Entonces Vrik comprendió por fin las palabras del príncipe. Fue capaz de contemplar su viaje hasta este momento, hasta este lugar, desde una altura insospechada. Aquella tarde con Leb, que parecía ya lejana en el tiempo pero de la que sólo le separaban cinco días, había abierto el camino a muchos acontecimientos, a las más diversas e inesperadas circunstancias; en la profundidad del camino había creído ir de una a otra llevado por la necesidad del momento: responder a la confianza de Leb, obedecer a Baar, huir de Elva, afianzar la amistad con los Thúbal, aceptar el consejo de Ébenim, seguir a Ulán, salvar la vida del gôrgon, salvar del gôrgon su propia vida… Pero esa visión de las cosas desaparecía por completo aquí, en la plataforma intuitiva desde la que las contemplaba ahora: aquí se sentía la mano de una sola Voluntad tejiendo un tapiz inconsútil. Y el centro donde convergían todos los hilos era Brahmo. Y Brahmo les mostraba que incluso la intención primera de su viaje, traer al príncipe las nuevas de los conflictos del reino, era sólo una excusa: de esas heridas abiertas él sabía acaso mucho más que ellos. Miró a Ulán. Vio la duda todavía en sus ojos, pero la duda era mejor que aquel convencimiento gris que momentos atrás le había asomado al rostro.

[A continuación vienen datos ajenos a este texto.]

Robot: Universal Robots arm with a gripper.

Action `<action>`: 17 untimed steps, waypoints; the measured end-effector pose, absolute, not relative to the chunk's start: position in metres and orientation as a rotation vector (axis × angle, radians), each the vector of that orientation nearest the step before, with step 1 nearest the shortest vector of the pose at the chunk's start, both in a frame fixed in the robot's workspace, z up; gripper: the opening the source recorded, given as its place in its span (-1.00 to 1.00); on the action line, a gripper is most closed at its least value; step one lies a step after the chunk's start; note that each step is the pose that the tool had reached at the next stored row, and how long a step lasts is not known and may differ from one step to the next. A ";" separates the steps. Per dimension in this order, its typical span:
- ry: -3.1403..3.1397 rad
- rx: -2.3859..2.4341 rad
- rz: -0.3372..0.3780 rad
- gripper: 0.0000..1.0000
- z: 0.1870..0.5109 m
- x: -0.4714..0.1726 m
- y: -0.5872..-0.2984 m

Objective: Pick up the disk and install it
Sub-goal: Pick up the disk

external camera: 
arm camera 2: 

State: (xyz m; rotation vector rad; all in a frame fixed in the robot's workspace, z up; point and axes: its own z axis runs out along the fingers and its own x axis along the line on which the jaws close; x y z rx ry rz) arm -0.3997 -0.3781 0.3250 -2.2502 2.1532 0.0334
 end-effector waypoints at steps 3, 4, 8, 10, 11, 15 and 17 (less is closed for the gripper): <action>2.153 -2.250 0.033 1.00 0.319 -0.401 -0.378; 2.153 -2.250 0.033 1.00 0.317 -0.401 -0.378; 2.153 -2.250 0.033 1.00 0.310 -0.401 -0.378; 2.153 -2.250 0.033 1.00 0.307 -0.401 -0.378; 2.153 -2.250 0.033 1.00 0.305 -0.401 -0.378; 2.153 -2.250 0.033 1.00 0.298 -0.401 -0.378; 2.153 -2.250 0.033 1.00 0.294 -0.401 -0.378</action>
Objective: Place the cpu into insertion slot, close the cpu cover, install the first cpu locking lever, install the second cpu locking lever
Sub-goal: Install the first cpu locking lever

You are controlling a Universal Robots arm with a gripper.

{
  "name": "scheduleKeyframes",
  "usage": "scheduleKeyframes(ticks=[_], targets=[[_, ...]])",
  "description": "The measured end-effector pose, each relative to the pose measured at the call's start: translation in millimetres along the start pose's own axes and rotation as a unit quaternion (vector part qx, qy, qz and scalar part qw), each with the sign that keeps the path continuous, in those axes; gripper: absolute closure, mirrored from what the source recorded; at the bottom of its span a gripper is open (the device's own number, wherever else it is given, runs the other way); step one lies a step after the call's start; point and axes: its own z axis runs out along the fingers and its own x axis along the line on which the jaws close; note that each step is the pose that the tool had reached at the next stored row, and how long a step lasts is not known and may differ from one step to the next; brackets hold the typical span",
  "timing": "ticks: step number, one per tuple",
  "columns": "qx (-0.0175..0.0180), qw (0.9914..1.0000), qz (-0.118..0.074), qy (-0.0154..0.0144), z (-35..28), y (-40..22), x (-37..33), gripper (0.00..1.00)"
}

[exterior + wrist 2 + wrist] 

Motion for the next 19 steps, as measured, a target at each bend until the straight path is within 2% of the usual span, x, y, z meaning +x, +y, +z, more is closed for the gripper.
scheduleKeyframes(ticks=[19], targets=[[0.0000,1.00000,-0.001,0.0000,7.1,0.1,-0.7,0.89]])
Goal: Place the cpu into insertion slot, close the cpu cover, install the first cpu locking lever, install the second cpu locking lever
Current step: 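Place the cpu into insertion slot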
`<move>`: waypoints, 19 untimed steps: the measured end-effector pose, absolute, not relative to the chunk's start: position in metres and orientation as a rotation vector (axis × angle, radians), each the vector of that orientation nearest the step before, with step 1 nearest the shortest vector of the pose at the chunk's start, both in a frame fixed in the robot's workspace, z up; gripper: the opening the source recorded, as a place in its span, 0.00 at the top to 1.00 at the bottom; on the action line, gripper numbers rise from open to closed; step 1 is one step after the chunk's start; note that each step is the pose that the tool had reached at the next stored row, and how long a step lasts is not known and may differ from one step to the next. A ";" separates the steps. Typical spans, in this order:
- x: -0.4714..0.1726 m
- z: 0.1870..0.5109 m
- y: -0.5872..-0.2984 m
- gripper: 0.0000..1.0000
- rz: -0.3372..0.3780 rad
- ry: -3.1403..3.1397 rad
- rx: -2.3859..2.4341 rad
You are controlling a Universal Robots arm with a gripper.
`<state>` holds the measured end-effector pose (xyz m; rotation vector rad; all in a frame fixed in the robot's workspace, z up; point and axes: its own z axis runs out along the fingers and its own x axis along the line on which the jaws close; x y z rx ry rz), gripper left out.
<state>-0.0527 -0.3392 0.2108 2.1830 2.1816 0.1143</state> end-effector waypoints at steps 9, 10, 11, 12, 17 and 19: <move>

Ulán no se perdió en las razones de Vrik; de pronto vio en aquel loco a un jefe… precisamente porque carecía de razones, de derechos de nacimiento, del temor a revelarlo. Tenía ante él a un líder natural, se lo decía la sangre de sus ancestros… Y las musas inmortales de su clan se lo confirmaban destilando hasta sus venas unos versos. La certeza cristalina de su mente se hizo añicos; la certeza de su carne resplandeció como un fuego blanco. Sintió su misma certidumbre en Vrik, pero percibió también una última sombra de vacilación en Álmor.
Pero Álmor miró a Yrna y Arolán a su derecha y vio que, sin saber por qué lo sabían, ellas sabían que Brahmo era rey. La duda no las había rozado en ningún momento. Las sugerencias con las que esa maga de la negación construye el laberinto de la mente no las habían alcanzado, quizás porque no oían con sus intelectos y porque sus corazones, tras el cataclismo de su pequeño mundo personal, habían empezado a girar sobre sí mismos para afrontar la vida con el rostro oculto. Sí, Álmor vacilaba todavía, pero también se sabía demasiado suspicaz… y sabía que toda su suspicacia jamás lo acercaría a la verdad un solo paso.
—Sois rey, señor —dijo entonces adelantándose al sentimiento y las palabras de sus compañeros.
Y Ulán bajó la cabeza en asentimiento silencioso, dominando con la calma honda de su gesto el estallido exultante de unos versos en su interior:
Fecunda el Rayo el Loto.
En la cima de su cabeza un volcán de majestad; Río de lava, savia de oro.